» What is needed:
Return every line of the data exactly as it stands.

» Materials provided:

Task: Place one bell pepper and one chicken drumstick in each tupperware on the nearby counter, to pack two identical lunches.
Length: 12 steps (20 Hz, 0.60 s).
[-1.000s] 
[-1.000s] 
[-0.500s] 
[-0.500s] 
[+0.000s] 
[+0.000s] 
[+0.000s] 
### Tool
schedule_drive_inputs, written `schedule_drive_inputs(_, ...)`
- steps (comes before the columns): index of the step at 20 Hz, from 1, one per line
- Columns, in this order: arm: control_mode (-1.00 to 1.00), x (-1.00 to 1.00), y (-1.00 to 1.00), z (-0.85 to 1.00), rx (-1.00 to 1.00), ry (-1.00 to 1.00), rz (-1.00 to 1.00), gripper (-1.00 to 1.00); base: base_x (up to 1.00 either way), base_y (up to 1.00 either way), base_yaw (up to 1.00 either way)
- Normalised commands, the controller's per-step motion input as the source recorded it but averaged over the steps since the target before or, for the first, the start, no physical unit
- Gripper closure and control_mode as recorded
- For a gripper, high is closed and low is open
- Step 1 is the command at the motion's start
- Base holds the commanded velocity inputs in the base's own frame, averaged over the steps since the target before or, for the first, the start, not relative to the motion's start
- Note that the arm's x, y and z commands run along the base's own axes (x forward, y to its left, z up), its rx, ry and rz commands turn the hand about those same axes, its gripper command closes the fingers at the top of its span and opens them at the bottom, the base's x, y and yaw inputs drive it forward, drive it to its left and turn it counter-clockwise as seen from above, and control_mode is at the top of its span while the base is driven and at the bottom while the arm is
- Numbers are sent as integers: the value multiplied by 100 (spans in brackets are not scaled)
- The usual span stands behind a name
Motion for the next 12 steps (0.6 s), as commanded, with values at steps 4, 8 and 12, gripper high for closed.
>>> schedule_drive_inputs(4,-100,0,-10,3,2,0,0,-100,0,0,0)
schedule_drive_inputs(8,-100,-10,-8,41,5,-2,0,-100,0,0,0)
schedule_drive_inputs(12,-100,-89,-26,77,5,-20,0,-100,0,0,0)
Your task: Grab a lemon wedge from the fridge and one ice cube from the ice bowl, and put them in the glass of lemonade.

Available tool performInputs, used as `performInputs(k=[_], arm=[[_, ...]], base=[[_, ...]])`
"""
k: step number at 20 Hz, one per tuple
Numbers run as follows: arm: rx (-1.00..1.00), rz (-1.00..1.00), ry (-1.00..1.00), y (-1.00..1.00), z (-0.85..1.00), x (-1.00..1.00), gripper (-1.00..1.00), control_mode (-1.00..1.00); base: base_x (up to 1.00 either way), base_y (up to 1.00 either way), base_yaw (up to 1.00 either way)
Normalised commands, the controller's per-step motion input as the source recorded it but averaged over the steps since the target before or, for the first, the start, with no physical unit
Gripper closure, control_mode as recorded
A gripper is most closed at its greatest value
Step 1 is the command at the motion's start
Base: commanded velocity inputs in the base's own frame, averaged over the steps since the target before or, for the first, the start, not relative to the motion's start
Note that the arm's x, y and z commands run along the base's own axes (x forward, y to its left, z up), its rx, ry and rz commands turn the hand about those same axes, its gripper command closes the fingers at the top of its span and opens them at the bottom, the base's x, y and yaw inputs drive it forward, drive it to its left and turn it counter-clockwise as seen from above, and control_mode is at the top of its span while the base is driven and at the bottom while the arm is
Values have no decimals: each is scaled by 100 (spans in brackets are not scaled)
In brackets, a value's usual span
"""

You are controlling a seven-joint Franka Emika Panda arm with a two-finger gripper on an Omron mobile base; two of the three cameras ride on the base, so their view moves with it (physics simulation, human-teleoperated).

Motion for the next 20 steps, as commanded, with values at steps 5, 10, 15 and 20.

» Response for this exercise:
Task: Place one bell pepper and one chicken drumstick in each tupperware on the nearby counter, to pack two identical lunches.
Length: 12 steps (20 Hz, 0.60 s).
[-1.000s] 
[-1.000s] 
[-0.500s] 
[-0.500s] 
[+0.000s] 
[+0.000s] 
[+0.000s] 
### Tool
schedule_drive_inputs, written `schedule_drive_inputs(_, ...)`
- steps (comes before the columns): index of the step at 20 Hz, from 1, one per line
- Columns, in this order: arm: control_mode (-1.00 to 1.00), x (-1.00 to 1.00), y (-1.00 to 1.00), z (-0.85 to 1.00), rx (-1.00 to 1.00), ry (-1.00 to 1.00), rz (-1.00 to 1.00), gripper (-1.00 to 1.00); base: base_x (up to 1.00 either way), base_y (up to 1.00 either way), base_yaw (up to 1.00 either way)
- Normalised commands, the controller's per-step motion input as the source recorded it but averaged over the steps since the target before or, for the first, the start, no physical unit
- Gripper closure and control_mode as recorded
- For a gripper, high is closed and low is open
- Step 1 is the command at the motion's start
- Base holds the commanded velocity inputs in the base's own frame, averaged over the steps since the target before or, for the first, the start, not relative to the motion's start
- Note that the arm's x, y and z commands run along the base's own axes (x forward, y to its left, z up), its rx, ry and rz commands turn the hand about those same axes, its gripper command closes the fingers at the top of its span and opens them at the bottom, the base's x, y and yaw inputs drive it forward, drive it to its left and turn it counter-clockwise as seen from above, and control_mode is at the top of its span while the base is driven and at the bottom while the arm is
- Numbers are sent as integers: the value multiplied by 100 (spans in brackets are not scaled)
- The usual span stands behind a name
Motion for the next 12 steps (0.6 s), as commanded, with values at steps 4, 8 and 12, gripper high for closed.
>>> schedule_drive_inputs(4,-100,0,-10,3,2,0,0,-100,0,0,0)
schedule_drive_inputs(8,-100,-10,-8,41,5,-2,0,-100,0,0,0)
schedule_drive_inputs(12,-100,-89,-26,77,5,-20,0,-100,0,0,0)
Your task: Grab a lemon wedge from the fridge and one ice cube from the ice bowl, and put them in the glass of lemonade.

Available tool performInputs, used as `performInputs(k=[_], arm=[[_, ...]], base=[[_, ...]])`
"""
k: step number at 20 Hz, one per tuple
Numbers run as follows: arm: rx (-1.00..1.00), rz (-1.00..1.00), ry (-1.00..1.00), y (-1.00..1.00), z (-0.85..1.00), x (-1.00..1.00), gripper (-1.00..1.00), control_mode (-1.00..1.00); base: base_x (up to 1.00 either way), base_y (up to 1.00 either way), base_yaw (up to 1.00 either way)
Normalised commands, the controller's per-step motion input as the source recorded it but averaged over the steps since the target before or, for the first, the start, with no physical unit
Gripper closure, control_mode as recorded
A gripper is most closed at its greatest value
Step 1 is the command at the motion's start
Base: commanded velocity inputs in the base's own frame, averaged over the steps since the target before or, for the first, the start, not relative to the motion's start
Note that the arm's x, y and z commands run along the base's own axes (x forward, y to its left, z up), its rx, ry and rz commands turn the hand about those same axes, its gripper command closes the fingers at the top of its span and opens them at the bottom, the base's x, y and yaw inputs drive it forward, drive it to its left and turn it counter-clockwise as seen from above, and control_mode is at the top of its span while the base is driven and at the bottom while the arm is
Values have no decimals: each is scaled by 100 (spans in brackets are not scaled)
In brackets, a value's usual span
"""

You are controlling a seven-joint Franka Emika Panda arm with a two-finger gripper on an Omron mobile base; two of the three cameras ride on the base, so their view moves with it (physics simulation, human-teleoperated).

Motion for the next 20 steps, as commanded, with values at steps 5, 10, 15 and 20.

This output requires nothing more.